RICHMOND (CN) - Voters who believe they were disenfranchised by election officials during Virginia’s 2017 general election appeared in federal court Friday afternoon in the hopes of getting a special election called for a still-contested state house race.
In a complaint filed in December, Fredericksburg, Virginia resident Kenneth Lecky and several of his neighbors claim that after arriving at their local polling place on Nov. 7 they were given a ballot that did not include the name of Democratic candidate Joshua Cole.
They claim that as a result of a registrar error, they and an estimated 146 other Fredericksburg residents were given the wrong ballots.
And the error may have played a significant role in deciding the contest, they say.
The eventual victor in the race to represent state House District 28, Republican Robert Thomas Jr., won by only 82 votes.

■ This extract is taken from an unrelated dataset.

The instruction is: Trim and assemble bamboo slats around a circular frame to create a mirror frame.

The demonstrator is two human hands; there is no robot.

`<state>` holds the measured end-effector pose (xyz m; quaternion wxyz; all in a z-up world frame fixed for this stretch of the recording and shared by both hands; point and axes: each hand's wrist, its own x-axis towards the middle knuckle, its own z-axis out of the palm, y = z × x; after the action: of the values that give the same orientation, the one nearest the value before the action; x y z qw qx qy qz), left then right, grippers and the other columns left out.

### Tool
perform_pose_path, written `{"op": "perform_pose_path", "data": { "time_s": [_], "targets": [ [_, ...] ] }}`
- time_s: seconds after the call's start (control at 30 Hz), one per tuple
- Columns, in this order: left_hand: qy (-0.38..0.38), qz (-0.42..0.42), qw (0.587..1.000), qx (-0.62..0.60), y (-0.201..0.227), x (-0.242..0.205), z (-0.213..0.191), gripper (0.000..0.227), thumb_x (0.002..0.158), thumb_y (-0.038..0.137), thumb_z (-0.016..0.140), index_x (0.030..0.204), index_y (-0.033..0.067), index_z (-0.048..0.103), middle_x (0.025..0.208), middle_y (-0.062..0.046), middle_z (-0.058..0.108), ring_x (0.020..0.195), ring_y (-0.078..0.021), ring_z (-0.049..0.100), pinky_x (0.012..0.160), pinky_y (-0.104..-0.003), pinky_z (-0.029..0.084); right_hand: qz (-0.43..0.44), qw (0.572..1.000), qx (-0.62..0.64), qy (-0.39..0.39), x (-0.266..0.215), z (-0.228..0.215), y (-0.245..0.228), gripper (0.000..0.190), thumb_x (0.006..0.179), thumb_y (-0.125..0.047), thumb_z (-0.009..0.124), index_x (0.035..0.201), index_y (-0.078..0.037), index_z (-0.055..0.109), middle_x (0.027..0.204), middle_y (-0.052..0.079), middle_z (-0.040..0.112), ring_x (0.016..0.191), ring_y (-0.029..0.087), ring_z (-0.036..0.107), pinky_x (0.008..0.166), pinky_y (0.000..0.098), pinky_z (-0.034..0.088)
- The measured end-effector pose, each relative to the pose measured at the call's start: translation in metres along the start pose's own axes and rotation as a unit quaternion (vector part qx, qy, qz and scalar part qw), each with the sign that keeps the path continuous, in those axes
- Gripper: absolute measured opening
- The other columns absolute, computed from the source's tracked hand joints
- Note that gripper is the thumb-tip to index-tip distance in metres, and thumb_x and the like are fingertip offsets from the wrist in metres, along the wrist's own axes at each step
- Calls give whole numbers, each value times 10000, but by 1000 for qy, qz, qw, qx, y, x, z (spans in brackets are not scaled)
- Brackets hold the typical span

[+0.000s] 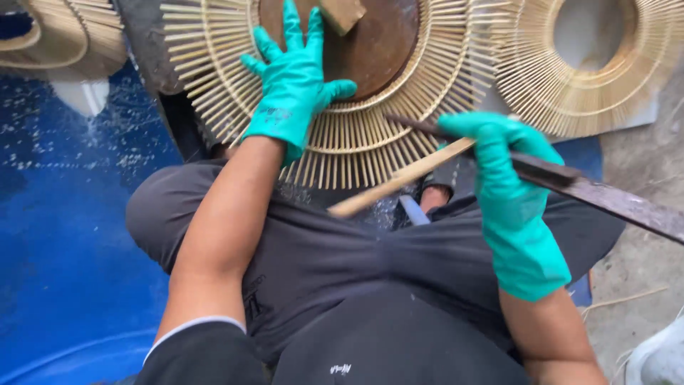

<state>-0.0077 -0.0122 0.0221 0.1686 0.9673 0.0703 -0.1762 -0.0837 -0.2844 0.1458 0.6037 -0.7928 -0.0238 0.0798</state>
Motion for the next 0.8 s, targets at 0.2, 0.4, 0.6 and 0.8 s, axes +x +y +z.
{"op": "perform_pose_path", "data": {
  "time_s": [0.2,0.4,0.6,0.8],
  "targets": [
    [-20,3,1000,-1,-2,0,-9,1263,692,677,862,1664,287,156,1706,-96,-64,1485,-646,-49,1022,-915,51,-14,997,-72,0,2,-4,37,162,1075,-125,663,1102,6,756,999,109,747,876,167,691,816,281,571],
    [14,84,996,-1,-27,10,-4,1227,731,659,871,1684,271,202,1732,-112,-33,1506,-618,-19,1053,-906,23,-22,995,-99,2,7,-22,52,155,1088,-131,652,1121,-16,751,952,88,740,854,154,705,784,289,581],
    [1,108,994,8,-41,13,-14,1165,664,615,858,1637,319,290,1729,-87,59,1540,-533,-18,1110,-846,4,-72,994,76,40,16,-34,65,169,1120,-141,654,1186,0,720,1116,77,735,1012,145,722,921,292,615],
    [-96,7,992,77,-24,10,-15,1032,800,536,718,1680,394,196,1763,-35,63,1517,-546,119,1123,-865,60,17,994,99,30,28,-72,34,168,1063,-167,713,1098,-3,696,1027,80,752,900,150,739,824,278,619]
  ]
}}
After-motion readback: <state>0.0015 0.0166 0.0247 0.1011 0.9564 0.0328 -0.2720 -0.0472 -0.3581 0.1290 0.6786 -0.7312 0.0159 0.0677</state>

“The widespread deprivation of the proper ballots to lawful voters and acceptance of illegal votes undermined the fundamental fairness of the general election,” the plaintiffs say.
They want a special election held to decide who will represent the district, preferably before the Virginia legislature opens their next session on Jan. 10.
The filing of the complaint sparked a series of legal challenges and a recount that reduced Thomas's margin of victory to just 73 votes.
That takes us to today’s hearing where lawyers for Lecky will go before an Alexandria District Court to ask a judge to force Governor Terry McAuliffe to issue a new special election for the district in line with state law.
While Cole is not a party in the suit, he is hoping the court grants the plaintiffs' request.
“The decision as to who should represent them should be placed squarely in [the voter’s] hands,” he said.
The nonpartisan League of Women Voters agrees.
On Friday, Sue Lewis, president of the organization's Virginia chapter, said her group’s main focus is making sure every vote counts and the mix-up in district 28 does the opposite.
“It's very clear that people have disenfranchised," Lewis said. "How it is going to be resolved is another issue. [A special election] seems to be the only fair way to resolve this … Every vote needs to be counted.”
But a filing asking the court to dismiss Lecky’s complaint, written by lawyers for Board of Election officials, argues the incorrect ballots were an accident and not the product of malicious intent.
“At most, the well-pled facts establish that innocent or negligent errors were made in the administration of the Election,” the motion to dismiss the complaint says. “These facts fail to establish an Equal Protection or Due Process claim as a matter of law.”
The court's decision could weigh heavy on the Commonwealth’s upcoming legislative session.
After a random drawing Thursday gave the victory in another state House race to incumbent Republican Del. David Yancey, the 100 seat legislature is currently split 51-49 in favor of the GOP.
If the court sides with Lecky, that would force the session to start down one legislator. If Cole wins the special election, it would divide the house 50-50 between Republicans and Democrats, forcing a unique power-sharing agreement unseen in the Virginia General Assembly in decades.